In 2012, when I found out that the Mindy Kaling landed a show, I was ecstatic. At the time, I was still in the Scandal and Nicole Beharie in Sleepy Hollow bliss. When I first started watching Kaling’s show, The Mindy Project, I was willing to ignore some of the jokes that didn’t land or the undeveloped characters because it’s still a struggle for people of color to be represented on television. Now almost four years later, my enthusiasm and dedication for The Mindy Project has disintegrated. I am left wishing that the show was canceled because it doesn’t even try to confront race.

Throughout the seasons of The Mindy Project, I wasn’t sure what I was watching. The show went from a comedy about Mindy navigating her life while being a successful doctor, to her working on her failed romantic relationships, to her having a pregnancy, and then to her dealing with being a single mom. Despite the show’s willingness to take risks in putting Mindy in different romantic situations with men who were not worth loving, the show struggled to break free from racial caricatures or stereotypes.  

In the first season of the show, Mindy proclaimed that she was a woman of color.  Every opportunity she got, she claimed she loved Beyoncé, Shonda Rhimes, and any other people or things that she could use to prove her version of “wokeness”. While proclaiming her love her aspects of black culture, she refused to include other people of color in powerful positions.
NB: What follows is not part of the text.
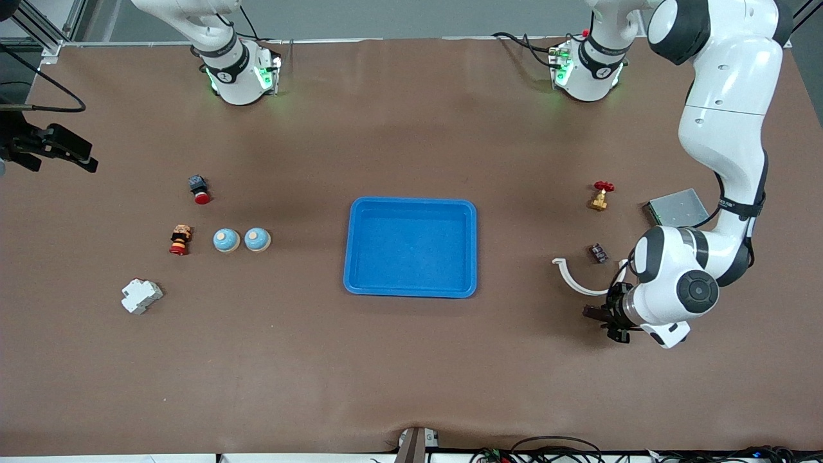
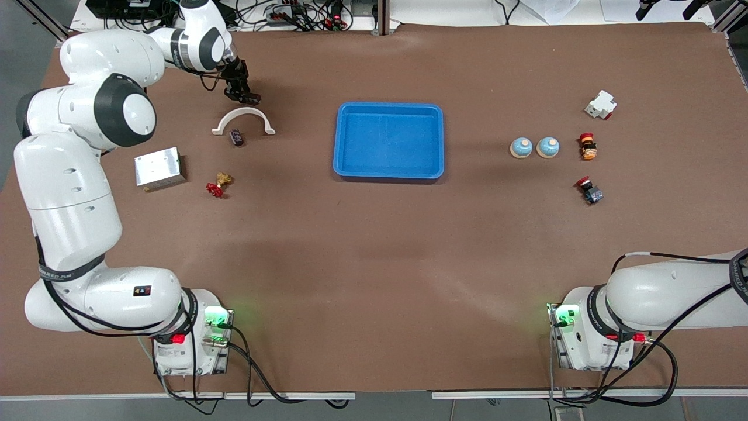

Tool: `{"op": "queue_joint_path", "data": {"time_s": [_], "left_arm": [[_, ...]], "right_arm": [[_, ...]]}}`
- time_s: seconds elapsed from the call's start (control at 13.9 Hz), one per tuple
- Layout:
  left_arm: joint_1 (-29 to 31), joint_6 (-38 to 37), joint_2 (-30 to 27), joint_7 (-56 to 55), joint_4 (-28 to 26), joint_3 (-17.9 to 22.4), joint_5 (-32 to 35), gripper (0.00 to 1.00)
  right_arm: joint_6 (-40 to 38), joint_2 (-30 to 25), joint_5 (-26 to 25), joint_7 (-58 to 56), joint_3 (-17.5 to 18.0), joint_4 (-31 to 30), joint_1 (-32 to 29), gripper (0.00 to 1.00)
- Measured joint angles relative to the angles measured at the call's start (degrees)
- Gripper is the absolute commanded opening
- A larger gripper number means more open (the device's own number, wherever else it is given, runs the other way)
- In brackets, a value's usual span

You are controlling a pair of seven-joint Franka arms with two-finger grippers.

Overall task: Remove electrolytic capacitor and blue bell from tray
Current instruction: 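Release the capacitor with the left gripper and retract the left arm to rest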

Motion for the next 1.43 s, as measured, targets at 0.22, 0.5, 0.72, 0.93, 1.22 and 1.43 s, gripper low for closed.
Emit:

She placed white women with blue eyes and blood hair on a pedestal.  Like other shows, diversity in The Mindy Project is only used as a punchline.
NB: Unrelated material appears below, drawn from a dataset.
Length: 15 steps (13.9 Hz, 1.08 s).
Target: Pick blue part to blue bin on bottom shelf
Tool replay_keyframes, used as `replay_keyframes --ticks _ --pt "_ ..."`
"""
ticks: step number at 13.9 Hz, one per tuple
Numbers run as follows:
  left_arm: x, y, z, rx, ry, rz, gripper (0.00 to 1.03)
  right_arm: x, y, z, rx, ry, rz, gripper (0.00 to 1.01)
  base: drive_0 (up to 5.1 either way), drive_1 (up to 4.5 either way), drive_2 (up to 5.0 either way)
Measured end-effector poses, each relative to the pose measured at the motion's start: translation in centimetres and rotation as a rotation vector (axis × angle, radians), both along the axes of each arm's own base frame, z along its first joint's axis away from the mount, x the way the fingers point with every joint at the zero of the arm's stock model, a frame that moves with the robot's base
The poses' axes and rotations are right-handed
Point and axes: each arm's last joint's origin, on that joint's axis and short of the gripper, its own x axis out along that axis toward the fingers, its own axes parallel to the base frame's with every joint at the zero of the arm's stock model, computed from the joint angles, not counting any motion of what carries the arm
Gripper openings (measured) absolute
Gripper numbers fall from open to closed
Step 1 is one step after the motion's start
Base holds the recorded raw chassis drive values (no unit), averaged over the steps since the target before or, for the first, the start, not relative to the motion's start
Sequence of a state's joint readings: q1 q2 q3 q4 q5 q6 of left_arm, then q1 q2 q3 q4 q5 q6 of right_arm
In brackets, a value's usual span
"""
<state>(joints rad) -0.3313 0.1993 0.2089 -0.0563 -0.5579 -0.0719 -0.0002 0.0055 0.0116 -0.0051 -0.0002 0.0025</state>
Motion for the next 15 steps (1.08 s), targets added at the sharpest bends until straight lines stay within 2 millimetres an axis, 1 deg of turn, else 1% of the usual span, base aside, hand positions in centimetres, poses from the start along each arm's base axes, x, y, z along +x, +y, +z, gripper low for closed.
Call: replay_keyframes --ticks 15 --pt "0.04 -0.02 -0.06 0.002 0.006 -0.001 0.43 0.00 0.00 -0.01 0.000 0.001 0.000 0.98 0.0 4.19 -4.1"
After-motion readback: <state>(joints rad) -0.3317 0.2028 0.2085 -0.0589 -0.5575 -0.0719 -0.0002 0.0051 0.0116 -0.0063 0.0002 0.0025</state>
In the show, Tamara, the black nurse character, always complains about working and has an attitude problem. So far in four seasons, the only love interests for Mindy and other characters are white men. When a new white love interest is introduced into the show, I am not surprised but I am disappointed. By refusing to include men of color as love interests, the show tells people of color that their love is not worthy of being depicted on television. Hearing this message from a show, which was created by a woman of color, forces the audience to reexamine what it means to represent people of color in the media.

Over time I realized that, as a viewer, making excuses for the show’s blatant avoidance of race only added more fuel to the anti-diversity fire. Although Kaling may use her identity as a woman of color to attract more viewers, she’s not interested in examining what it means to be woman of color who has the power to decide who and what gets represented on television.

The Mindy Project shows the life of a woman who happens to be Asian-American but is still trying to fit into a white world. She tries to run away from her identity but only comes back to it for a quick laugh. Like Sleepy Hollow, the show had potential, but as a black viewer, I can’t keep waiting for shows to become what they never intended to be.